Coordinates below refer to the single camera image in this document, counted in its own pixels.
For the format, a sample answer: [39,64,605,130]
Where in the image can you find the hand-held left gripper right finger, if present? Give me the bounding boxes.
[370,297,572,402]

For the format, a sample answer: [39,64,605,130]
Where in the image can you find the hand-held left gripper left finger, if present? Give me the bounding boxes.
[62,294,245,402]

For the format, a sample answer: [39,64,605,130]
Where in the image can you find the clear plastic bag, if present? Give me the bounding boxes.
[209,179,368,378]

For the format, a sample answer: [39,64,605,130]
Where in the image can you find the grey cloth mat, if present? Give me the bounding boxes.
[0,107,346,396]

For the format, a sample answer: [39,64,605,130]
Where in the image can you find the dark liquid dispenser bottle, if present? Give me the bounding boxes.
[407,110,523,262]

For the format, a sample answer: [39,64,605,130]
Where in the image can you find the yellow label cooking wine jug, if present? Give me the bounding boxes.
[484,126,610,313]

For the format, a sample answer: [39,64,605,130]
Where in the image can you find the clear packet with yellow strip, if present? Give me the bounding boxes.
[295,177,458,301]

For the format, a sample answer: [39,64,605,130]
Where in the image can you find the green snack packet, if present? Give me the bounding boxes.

#####

**Task statement:**
The material above must be returned in full, exactly as written.

**Exercise solution:**
Coordinates below refer to the single camera image in this document, counted in its own pixels.
For the format, a sample answer: [39,64,605,130]
Where in the image can you find the hand-held left gripper right finger, if present? Give me the bounding boxes.
[370,297,572,402]

For the format, a sample answer: [39,64,605,130]
Where in the image can you find the hand-held left gripper left finger, if present? Give me the bounding boxes.
[62,294,245,402]

For the format, a sample answer: [39,64,605,130]
Where in the image can you find the clear plastic bag, if present? Give me the bounding boxes.
[209,179,368,378]

For the format, a sample answer: [39,64,605,130]
Where in the image can you find the grey cloth mat, if present? Give me the bounding boxes.
[0,107,346,396]

For the format, a sample answer: [39,64,605,130]
Where in the image can you find the dark liquid dispenser bottle, if present? Give me the bounding boxes.
[407,110,523,262]

For the format, a sample answer: [39,64,605,130]
Where in the image can you find the yellow label cooking wine jug, if present? Give me the bounding boxes.
[484,126,610,313]

For the format, a sample answer: [39,64,605,130]
Where in the image can you find the clear packet with yellow strip, if present? Give me the bounding boxes.
[295,177,458,301]

For the format, a sample answer: [39,64,605,130]
Where in the image can you find the green snack packet, if present? Give me the bounding boxes.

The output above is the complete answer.